NEW YORK — Lawmakers and enforcement agencies called for hearings and further investigation Tuesday after learning that the illegal practice known as robo-signing has continued in the mortgage industry.

The Associated Press reported Monday that county officials in at least three states – Massachusetts, North Carolina and Michigan – say they have received thousands of mortgage documents with questionable signatures since last fall. That’s when a temporary halt to foreclosures occurred after it was revealed that some mortgage industry workers forged signatures and failed to verify information in affidavits used to foreclose on homes.

Banks and mortgage processors promised to stop the practice. But the findings of the county officials indicate that robo-signing is still a widespread problem.
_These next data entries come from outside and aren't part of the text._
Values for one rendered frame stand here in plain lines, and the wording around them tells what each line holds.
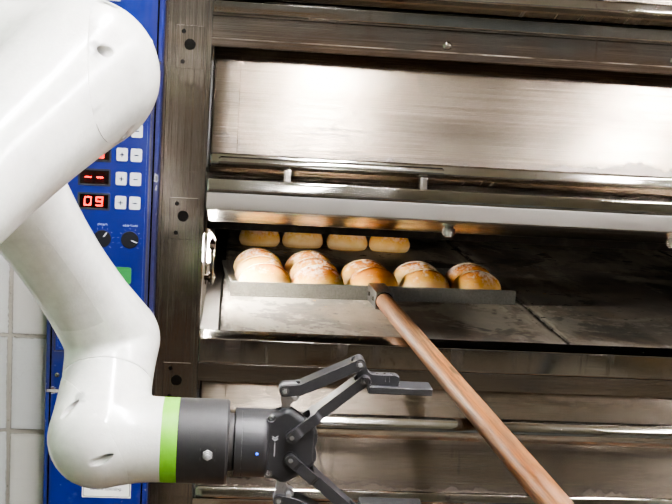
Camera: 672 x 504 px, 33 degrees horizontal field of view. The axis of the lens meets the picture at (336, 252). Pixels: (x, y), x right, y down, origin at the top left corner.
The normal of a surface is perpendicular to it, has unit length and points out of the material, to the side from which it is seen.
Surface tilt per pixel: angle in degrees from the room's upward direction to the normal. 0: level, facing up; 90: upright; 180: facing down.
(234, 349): 90
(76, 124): 85
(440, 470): 70
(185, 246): 90
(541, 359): 90
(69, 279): 118
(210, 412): 34
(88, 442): 76
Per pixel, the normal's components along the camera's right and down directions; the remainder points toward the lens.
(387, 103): 0.11, -0.18
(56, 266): 0.39, 0.68
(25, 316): 0.08, 0.16
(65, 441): -0.42, -0.09
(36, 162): 0.87, 0.04
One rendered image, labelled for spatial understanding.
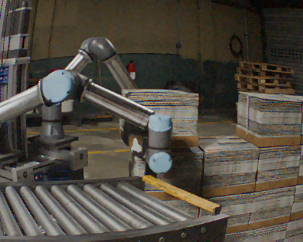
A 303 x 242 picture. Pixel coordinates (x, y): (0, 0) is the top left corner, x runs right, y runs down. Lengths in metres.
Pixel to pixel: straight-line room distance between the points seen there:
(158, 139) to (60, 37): 7.14
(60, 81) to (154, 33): 7.93
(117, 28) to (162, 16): 1.14
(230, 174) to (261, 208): 0.30
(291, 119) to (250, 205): 0.48
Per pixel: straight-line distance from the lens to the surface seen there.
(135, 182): 1.57
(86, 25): 8.75
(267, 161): 2.08
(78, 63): 2.38
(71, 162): 2.13
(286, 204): 2.22
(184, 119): 1.90
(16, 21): 2.08
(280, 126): 2.07
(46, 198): 1.32
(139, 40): 9.23
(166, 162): 1.51
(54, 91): 1.52
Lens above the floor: 1.22
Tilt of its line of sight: 8 degrees down
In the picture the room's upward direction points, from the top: 1 degrees clockwise
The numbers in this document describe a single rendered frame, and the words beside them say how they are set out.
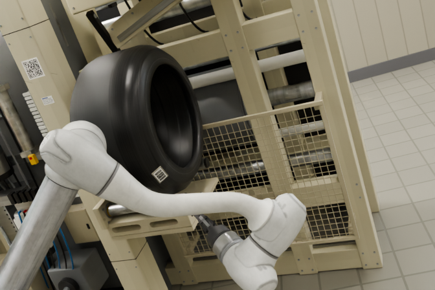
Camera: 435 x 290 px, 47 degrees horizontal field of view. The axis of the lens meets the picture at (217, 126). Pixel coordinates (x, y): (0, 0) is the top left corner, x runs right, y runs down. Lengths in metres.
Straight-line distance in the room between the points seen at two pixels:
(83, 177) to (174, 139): 0.98
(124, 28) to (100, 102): 0.57
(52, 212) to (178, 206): 0.36
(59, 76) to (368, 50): 3.82
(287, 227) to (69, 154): 0.60
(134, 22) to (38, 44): 0.44
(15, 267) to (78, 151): 0.44
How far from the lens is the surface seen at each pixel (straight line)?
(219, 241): 1.48
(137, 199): 1.29
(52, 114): 2.03
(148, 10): 2.14
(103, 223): 2.02
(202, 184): 2.16
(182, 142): 2.16
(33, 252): 1.52
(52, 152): 1.26
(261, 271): 1.40
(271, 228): 1.37
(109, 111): 1.69
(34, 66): 1.98
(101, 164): 1.26
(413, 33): 5.36
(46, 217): 1.47
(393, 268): 2.72
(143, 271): 2.27
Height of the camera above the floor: 1.71
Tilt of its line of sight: 19 degrees down
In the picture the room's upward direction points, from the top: 19 degrees counter-clockwise
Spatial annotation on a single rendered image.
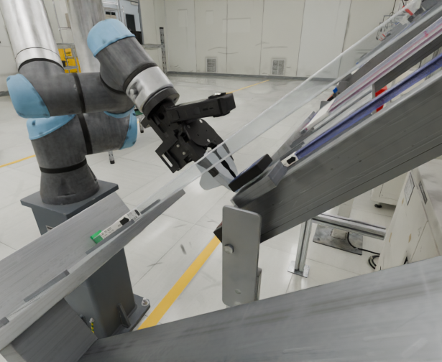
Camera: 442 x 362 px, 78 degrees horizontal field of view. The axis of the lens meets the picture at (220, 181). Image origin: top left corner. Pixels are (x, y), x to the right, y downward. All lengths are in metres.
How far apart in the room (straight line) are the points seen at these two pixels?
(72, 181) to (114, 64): 0.40
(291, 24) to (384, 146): 9.12
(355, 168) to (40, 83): 0.51
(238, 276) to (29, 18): 0.58
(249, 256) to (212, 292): 0.89
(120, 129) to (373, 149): 0.65
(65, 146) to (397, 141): 0.71
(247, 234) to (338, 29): 8.92
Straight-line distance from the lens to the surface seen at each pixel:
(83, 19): 0.83
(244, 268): 0.37
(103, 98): 0.59
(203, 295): 1.23
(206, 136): 0.47
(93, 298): 1.00
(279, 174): 0.32
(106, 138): 0.80
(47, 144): 0.80
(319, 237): 1.58
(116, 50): 0.51
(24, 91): 0.58
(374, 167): 0.31
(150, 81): 0.48
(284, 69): 9.41
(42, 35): 0.66
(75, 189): 0.83
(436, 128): 0.31
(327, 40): 9.18
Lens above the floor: 0.93
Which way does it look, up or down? 26 degrees down
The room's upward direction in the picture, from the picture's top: straight up
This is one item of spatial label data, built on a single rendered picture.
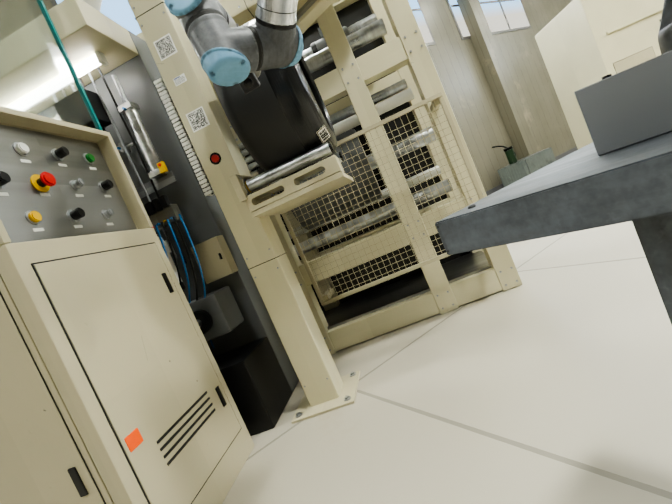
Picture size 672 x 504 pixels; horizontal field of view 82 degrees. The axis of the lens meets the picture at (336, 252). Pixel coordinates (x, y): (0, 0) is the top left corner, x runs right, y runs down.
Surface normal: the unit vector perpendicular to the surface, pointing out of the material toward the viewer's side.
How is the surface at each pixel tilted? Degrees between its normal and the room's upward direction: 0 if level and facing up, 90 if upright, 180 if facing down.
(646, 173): 90
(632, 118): 90
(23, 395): 90
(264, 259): 90
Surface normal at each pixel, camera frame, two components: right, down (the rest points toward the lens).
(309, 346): -0.14, 0.13
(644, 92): -0.79, 0.38
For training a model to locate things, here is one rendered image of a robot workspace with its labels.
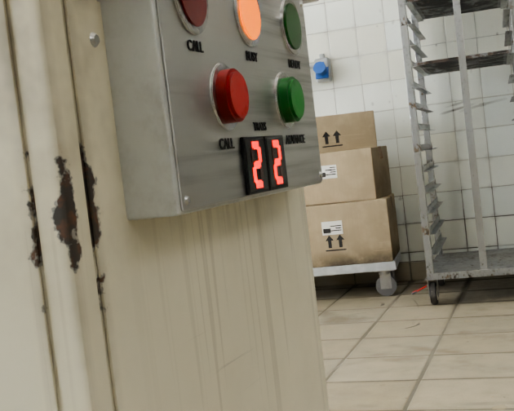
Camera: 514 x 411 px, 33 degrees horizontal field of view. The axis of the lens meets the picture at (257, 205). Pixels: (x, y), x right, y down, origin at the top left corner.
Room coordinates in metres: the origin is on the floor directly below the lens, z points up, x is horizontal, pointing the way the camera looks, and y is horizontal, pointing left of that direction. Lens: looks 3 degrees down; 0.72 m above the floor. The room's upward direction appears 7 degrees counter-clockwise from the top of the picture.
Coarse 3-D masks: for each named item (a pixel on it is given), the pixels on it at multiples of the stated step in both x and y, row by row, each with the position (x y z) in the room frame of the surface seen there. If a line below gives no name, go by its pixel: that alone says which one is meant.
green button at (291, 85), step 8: (288, 80) 0.57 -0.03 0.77; (296, 80) 0.58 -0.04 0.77; (280, 88) 0.57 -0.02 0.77; (288, 88) 0.57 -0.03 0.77; (296, 88) 0.58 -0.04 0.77; (280, 96) 0.56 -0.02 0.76; (288, 96) 0.56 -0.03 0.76; (296, 96) 0.57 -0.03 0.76; (280, 104) 0.57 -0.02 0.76; (288, 104) 0.56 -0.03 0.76; (296, 104) 0.57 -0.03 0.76; (288, 112) 0.57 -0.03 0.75; (296, 112) 0.57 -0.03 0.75; (288, 120) 0.57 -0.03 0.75; (296, 120) 0.57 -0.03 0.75
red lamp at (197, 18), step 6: (180, 0) 0.44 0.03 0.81; (186, 0) 0.45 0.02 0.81; (192, 0) 0.46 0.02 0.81; (198, 0) 0.46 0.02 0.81; (204, 0) 0.47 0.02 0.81; (186, 6) 0.45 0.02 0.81; (192, 6) 0.45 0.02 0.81; (198, 6) 0.46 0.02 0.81; (204, 6) 0.47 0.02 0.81; (186, 12) 0.45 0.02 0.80; (192, 12) 0.45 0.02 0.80; (198, 12) 0.46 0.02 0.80; (204, 12) 0.47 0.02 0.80; (192, 18) 0.45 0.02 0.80; (198, 18) 0.46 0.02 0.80; (204, 18) 0.47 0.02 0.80; (198, 24) 0.46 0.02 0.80
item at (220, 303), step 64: (0, 0) 0.40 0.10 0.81; (64, 0) 0.41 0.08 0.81; (0, 64) 0.40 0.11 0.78; (64, 64) 0.40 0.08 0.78; (0, 128) 0.40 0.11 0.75; (64, 128) 0.40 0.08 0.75; (0, 192) 0.40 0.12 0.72; (64, 192) 0.39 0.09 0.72; (0, 256) 0.40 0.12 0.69; (64, 256) 0.39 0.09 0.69; (128, 256) 0.43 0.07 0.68; (192, 256) 0.50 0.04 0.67; (256, 256) 0.58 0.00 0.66; (0, 320) 0.40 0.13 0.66; (64, 320) 0.39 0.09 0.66; (128, 320) 0.42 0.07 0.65; (192, 320) 0.49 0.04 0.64; (256, 320) 0.57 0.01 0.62; (0, 384) 0.41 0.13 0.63; (64, 384) 0.39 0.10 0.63; (128, 384) 0.42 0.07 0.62; (192, 384) 0.48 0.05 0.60; (256, 384) 0.56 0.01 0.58; (320, 384) 0.68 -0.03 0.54
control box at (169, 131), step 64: (128, 0) 0.43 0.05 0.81; (256, 0) 0.55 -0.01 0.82; (128, 64) 0.43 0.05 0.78; (192, 64) 0.45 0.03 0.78; (256, 64) 0.54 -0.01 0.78; (128, 128) 0.43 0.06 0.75; (192, 128) 0.45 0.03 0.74; (256, 128) 0.53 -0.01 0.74; (128, 192) 0.43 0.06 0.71; (192, 192) 0.44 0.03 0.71; (256, 192) 0.51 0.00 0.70
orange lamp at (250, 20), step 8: (240, 0) 0.52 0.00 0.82; (248, 0) 0.53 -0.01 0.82; (240, 8) 0.52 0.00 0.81; (248, 8) 0.53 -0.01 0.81; (256, 8) 0.54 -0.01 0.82; (248, 16) 0.53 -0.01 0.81; (256, 16) 0.54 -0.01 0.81; (248, 24) 0.53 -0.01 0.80; (256, 24) 0.54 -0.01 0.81; (248, 32) 0.52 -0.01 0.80; (256, 32) 0.54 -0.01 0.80
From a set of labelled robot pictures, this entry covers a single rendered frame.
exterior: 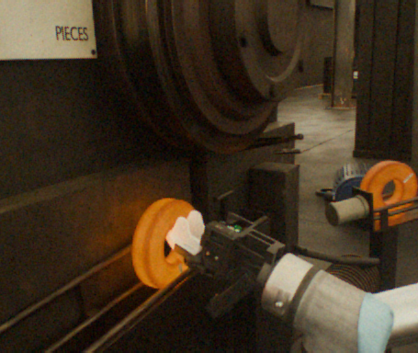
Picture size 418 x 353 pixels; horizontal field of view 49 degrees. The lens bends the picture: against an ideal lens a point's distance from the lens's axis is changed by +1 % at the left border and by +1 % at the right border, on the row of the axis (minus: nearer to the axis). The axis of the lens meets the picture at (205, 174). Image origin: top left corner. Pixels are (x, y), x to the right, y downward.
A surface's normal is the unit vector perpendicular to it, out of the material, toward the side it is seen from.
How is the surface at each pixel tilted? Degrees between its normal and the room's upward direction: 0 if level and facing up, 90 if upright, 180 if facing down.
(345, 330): 75
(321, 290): 39
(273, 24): 90
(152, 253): 88
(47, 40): 90
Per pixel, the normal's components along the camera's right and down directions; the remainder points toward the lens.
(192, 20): -0.14, 0.30
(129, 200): 0.82, 0.11
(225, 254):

On Tuesday, Sen. Sherrod Brown, D-Ohio, chair of the Financial Institutions and Consumer Protection Subcommittee, said the panel will hold a hearing on the robo-signing issue.

“Wall Street and some in Washington want us to believe that robo-signing is a thing of the past,” said Brown. “But the same risky practices that put our economy on the brink of collapse continue to infect the housing market.”

Rep. Maxine Waters, D-Calif., a senior member of the House Committee on Financial Services, said the lenders who continue the practice “need to be investigated and prosecuted.” She told The Associated Press that she believes regulators should step in, and that the absence of stronger regulation is “the reason why the system broke down in the first place.” She said the county officials’ findings show lenders will not stop practices like robo-signing on their own.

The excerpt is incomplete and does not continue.